Количество цитирований – индикатор эффекта, который учитывает частоту публикаций и частоту, с которой опубликованные материалы процитированы другими исследователями. Так как исследователи цитируют друг друга по множеству причин, то дискуссионным остается вопрос о том, что фактически измеряет количество цитирований. Предполагается, что исследователи цитируют друг друга, поскольку основываются на идеях и результатах других исследователей, и количество цитирований является характеристикой качества. Но насколько значительно такое качественное измерение? Повод для цитирования также может быть неоднозначным. Не всегда ссылка на работу другого исследователя используется в качестве поддержки собственной точки зрения исследователя. Ссылка может использоваться и для того, чтобы не согласиться с точкой зрения другого автора или показать общее понимание предметной области. Измерение качества исследований без использования количества цитирований осложняется тем, что информация для этого больше имеет отношение к коммуникационным структурам и профессиональным сообществам.

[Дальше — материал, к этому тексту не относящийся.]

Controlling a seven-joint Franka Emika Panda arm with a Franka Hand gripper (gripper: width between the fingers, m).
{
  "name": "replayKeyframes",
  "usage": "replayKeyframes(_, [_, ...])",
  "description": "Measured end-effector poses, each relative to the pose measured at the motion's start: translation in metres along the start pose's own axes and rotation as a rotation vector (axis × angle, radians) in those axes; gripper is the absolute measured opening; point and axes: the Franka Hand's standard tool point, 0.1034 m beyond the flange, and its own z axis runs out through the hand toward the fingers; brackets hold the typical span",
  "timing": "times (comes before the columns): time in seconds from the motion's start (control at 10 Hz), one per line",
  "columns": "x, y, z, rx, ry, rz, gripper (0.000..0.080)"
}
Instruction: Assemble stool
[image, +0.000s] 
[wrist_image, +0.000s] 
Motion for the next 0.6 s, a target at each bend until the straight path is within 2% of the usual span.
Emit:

В академическом сообществе продолжается обсуждение возможности использования и неправильного употребления статистики цитирования. В 2008 году Объединенный комитет количественной оценки исследований (Joint IMU/ICIAM/IMS[16] Committee on Quantitative Assessment of Research) опуб ликовал отчет об ограничениях статистики цитирования и рекомендациях по ее использованию. Предпосылкой для создания отчета стало наблюдение того, что для большей прозрачности и ответственности в академическом мире создана культура чисел. Комитет в своем отчете отметил, что лица, принимающие решения, при отсутствии возможности измерить качество (конечная цель) заменяют качество числами, которые они могут измерить. Эта тенденция призывает дать комментарий тех, кто профессионально имеет дело с числами – математиков и статистиков[17].
Отчет был прокомментирован другими экспертами, которые признают распространенное неправильное употребление данных о цитируемости, но также указывают на способы провести результативный анализ, прежде всего идентифицируя и сравнивая эффективность сопоставимых групп ученых[18].
Кроме того, есть много проблем в отношении техники измерений, связанных с количеством цитирований. В частности, проблемы связаны с конкуренцией между базами данных. Самыми признанными являются базы Thompson Reuters ISI Web of Science, Scopus и Google Scholar. Прозрачность информации баз данных и критериев, на основе которых материалы включаются и исключаются из подсчетов, находятся пока на недостаточном уровне. Из-за различий в степени покрытия базами данных поиски в различных системах часто дают разные результаты. Кроме того, базы данных могут быть склонны к ошибке, и степень покрытия меняется в зависимости от области исследований. Для получения, обработки и интерпретации информации о цитировании из баз данных от специалиста требуется владение комбинацией библиометрических и академических навыков в определенной области исследования.
Поскольку и количество публикаций, и степень цитируемости значительно разнятся в зависимости от областей исследований, то возможности для проведения сравнений очень ограничены. Существует рекомендация сравнивать «подобное с подобным». Так, для анализа цитируемости на предмет оценки успешности университетского исследования данные должны быть нормализованы, например, путем соотнесения среднего числа цитирований статьи с мировым средним значением по конкретной области исследований. Такой подход позволяет учесть различную степень воздействия отдельных исследовательских направлений.